3.  Local Solutions in the Absence of National Policies.  While nations in Europe and Asia have long had national broadband strategies, it was only with the coming of the Obama Administration that America got serious about a Federal plan.  By contrast, Canada has been a leader in broadband policy and development projects for more than a decade.  In the US, the lack of national policy was hardly helpful, but it did spawn really innovative local solutions.  The history of rural electrification left many US communities the owners of their own electric and water utilities.  Some, like Bristol, Virginia, turned them into telecommunications carriers – and like Bristol, many spent years in the courtroom fighting incumbents for the right to compete.  Running at a profit, the Bristol Virginia Utilities network now extends into neighboring communities and counties, and has put Bristol at the center of an expanding web of connectivity for regional and national companies.  Dublin, Ohio followed the same path: laying conduit for carriers, then building its own fiber network in partnership with a telecom contractor and interconnecting it with public-sector state and national nets, and finally overlaying a WiFi network on top of it for public use.  Using tax-increment financing, Dublin ensured that the network paid its own way at every step in development.   Because American taxpayers are fierce overseers of every penny of public spending. 

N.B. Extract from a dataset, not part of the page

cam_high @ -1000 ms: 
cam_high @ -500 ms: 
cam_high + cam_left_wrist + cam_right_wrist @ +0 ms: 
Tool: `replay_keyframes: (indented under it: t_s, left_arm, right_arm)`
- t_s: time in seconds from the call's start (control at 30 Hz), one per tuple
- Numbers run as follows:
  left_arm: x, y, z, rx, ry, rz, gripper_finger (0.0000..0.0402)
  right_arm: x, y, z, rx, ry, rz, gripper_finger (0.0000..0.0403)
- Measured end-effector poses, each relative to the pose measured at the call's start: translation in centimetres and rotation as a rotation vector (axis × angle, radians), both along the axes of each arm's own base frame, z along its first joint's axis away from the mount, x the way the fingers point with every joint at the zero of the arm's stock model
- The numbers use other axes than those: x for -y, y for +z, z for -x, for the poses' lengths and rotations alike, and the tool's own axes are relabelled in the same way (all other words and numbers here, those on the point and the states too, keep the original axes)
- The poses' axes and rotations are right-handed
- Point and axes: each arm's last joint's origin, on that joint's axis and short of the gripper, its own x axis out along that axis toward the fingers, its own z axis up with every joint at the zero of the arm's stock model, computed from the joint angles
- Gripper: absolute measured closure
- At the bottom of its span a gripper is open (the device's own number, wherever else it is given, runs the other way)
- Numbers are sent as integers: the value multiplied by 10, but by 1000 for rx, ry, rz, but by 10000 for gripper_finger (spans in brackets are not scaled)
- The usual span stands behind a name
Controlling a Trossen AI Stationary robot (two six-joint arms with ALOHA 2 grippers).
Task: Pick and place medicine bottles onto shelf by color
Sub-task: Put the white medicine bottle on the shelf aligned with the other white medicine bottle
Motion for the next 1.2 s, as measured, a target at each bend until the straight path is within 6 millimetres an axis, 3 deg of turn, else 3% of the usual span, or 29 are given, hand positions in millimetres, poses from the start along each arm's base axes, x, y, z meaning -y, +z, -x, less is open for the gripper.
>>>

And in some Canadian communities, they have decided that local solutions offer the best return.  Moncton, New Brunswick, relied on its incumbent carrier to help transform a former railroad town into a mecca for call centers.  But as the community’s needs grew, it was forced to branch out.  Working with a local company, it installed WiFi in its downtown core, its municipal bus network, sports arena and concert site.  The city will soon expand and diversify that network to bring Moncton’s fast-growing businesses the world-class connectivity they need.

The North American Way of being an Intelligent Community seems natural to me, because this is where I make my home.  But beyond that, I find it offers interesting values.  I believe that job and wealth creation belong at the center of the Intelligent Community movement, because it is economic vitality that makes possible everything else we love in our communities – the culture, social connections and quality of life. 

The willingness to try new things and then either scale them up or end them is essential to successful innovation anywhere.  So much so that innovation experts have a name for it: “fast failure.”  If it’s going to work, find out fast.  And if it’s not going to work, find that out fast, too. 

And finally, I just like the scale of local solutions.  They are something you can pursue and hope to see results in your lifetime.  And that’s true no matter where the community is.  During the last Building the Broadband Economy summit in New York, I spoke with Vice Mayor Ulf Kristersson of Stockholm, which was named the Intelligent Community of the Year.  He talked about his previous career in Sweden’s Parliament and his decision to return to local politics.  “It was interesting being a legislator,” he said, “and working on national policies.  But I prefer working in local government, because you know you are making a difference.”